The below code defines three types of normalization Group, Batch and Layer normalization.

The below are the links to the papers.

Layer Normilzation  : https://arxiv.org/pdf/1607.06450.pdf

Group Normalization : https://arxiv.org/pdf/1803.08494.pdf

Batch Normalization : https://arxiv.org/pdf/1502.03167.pdf

This normalization function is called in the network (taken from assignment4 best model- attempt 2)

# Batch Normalization:

> Introduced to tackle internal covariate shift. During training as the parameters are learnt from one layer optimised for that layer, while the input in the next layer are different. It causes the slowing down of the training process of a DNN due to slower convergence. 

> BN allows to speed up the process by normalising the input to layers therby ensuring not too much shift in the distribution of inputs between layers leading to faster convergence 

> The mean and standard deviation used for normalization are computed from the data set before the taining the network

>In BN the pixels sharing the same channel index are normalized together, ie for each channel, BN computes mean and standard dev.

# Group Normalization:

>This approach takes the channels divides them into groups and then for each group computes the mean and variance that is used for normalization. 

>The GN is independent of the batch size. 

>GN the mean and standard dev are computed across channels in a given group

> The groups are obtainted by channel/G (G = 32 is the hyper parameter)

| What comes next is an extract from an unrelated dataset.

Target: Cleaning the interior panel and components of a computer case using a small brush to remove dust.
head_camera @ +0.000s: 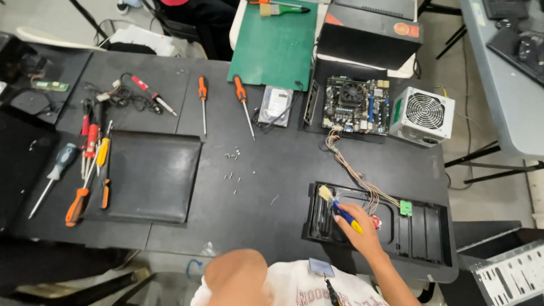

> if G=1 then GN becomes layer normalization


# Layer Normalization

> Takes all channels in a current epoch

> Compute the Mean and Standard Dev across the channels 







In [None]:

# define a class with an attribute and three methods for group normalization, layer normalization and L1 Norm Batch normalization
class Normalization:
    def __init__(self, norm_type):
        self.norm_type = norm_type

    def group_norm(self, x, num_channels, num_groups=32, eps=1e-5,gamma=1, beta=0):
        x = x.view(num_groups, -1, num_channels // num_groups).contiguous()
        # contigous() is used to make sure that the tensor is stored in a contiguous block of memory
        # it is not a copy of the original tensor

        # calculate the mean and standard deviation along the second dimension # what is the second dimension with respect to?
        # the second dimension is the dimension of the input channels
        # the second dimension is the dimension along which the mean and standard deviation are calculated

        mean = x.mean(1, keepdim=True) # the 1 in mean(1, keepdim=True) indicates that the mean is calculated along the second dimension
        std = x.std(1, keepdim=True)
        # normalize the input tensor
        x = (x - mean) / (std + 1e-5)
        # reshape the input tensor to the original shape
        x = x.view(-1, num_channels).contiguous()
        # how to learn gamma and beta?
        # gamma and beta are initialized to 1 and 0 respectively
        # and are learned using backpropagation
        # requires_grad=True is used to learn gamma and beta
        # requires_grad = True makes the tensor a leaf node in the computation graph;
        # it is a tensor that requires gradient computation
        # when we call backward() on the loss function, the gradient of the loss function with respect to the leaf nodes is computed
        #
        gamma = torch.ones(num_channels, requires_grad=True)
        beta = torch.zeros(num_channels, requires_grad=True) # requires_grad=True is used to learn gamma and beta

        return x * gamma + beta

    def layer_norm(self, x, num_channels, eps=1e-5,gamma=1, beta=0):
        # Layer Normalization
        # https://arxiv.org/pdf/1607.06450.pdf
        x = x.view(-1, num_channels).contiguous() # view() is used to reshape the input tensor to the desired shape
        # calculate the mean and standard deviation along the second dimension
        mean = x.mean(1, keepdim=True)
        std = x.std(1, keepdim=True)
        # normalize the input tensor
        x = (x - mean) / (std + eps)
        # how to learn gamma and beta?
        # gamma and beta are initialized to 1 and 0 respectively
        # and are learned using backpropagation
        gamma = torch.ones(num_channels, requires_grad=True)
        beta = torch.zeros(num_channels, requires_grad=True)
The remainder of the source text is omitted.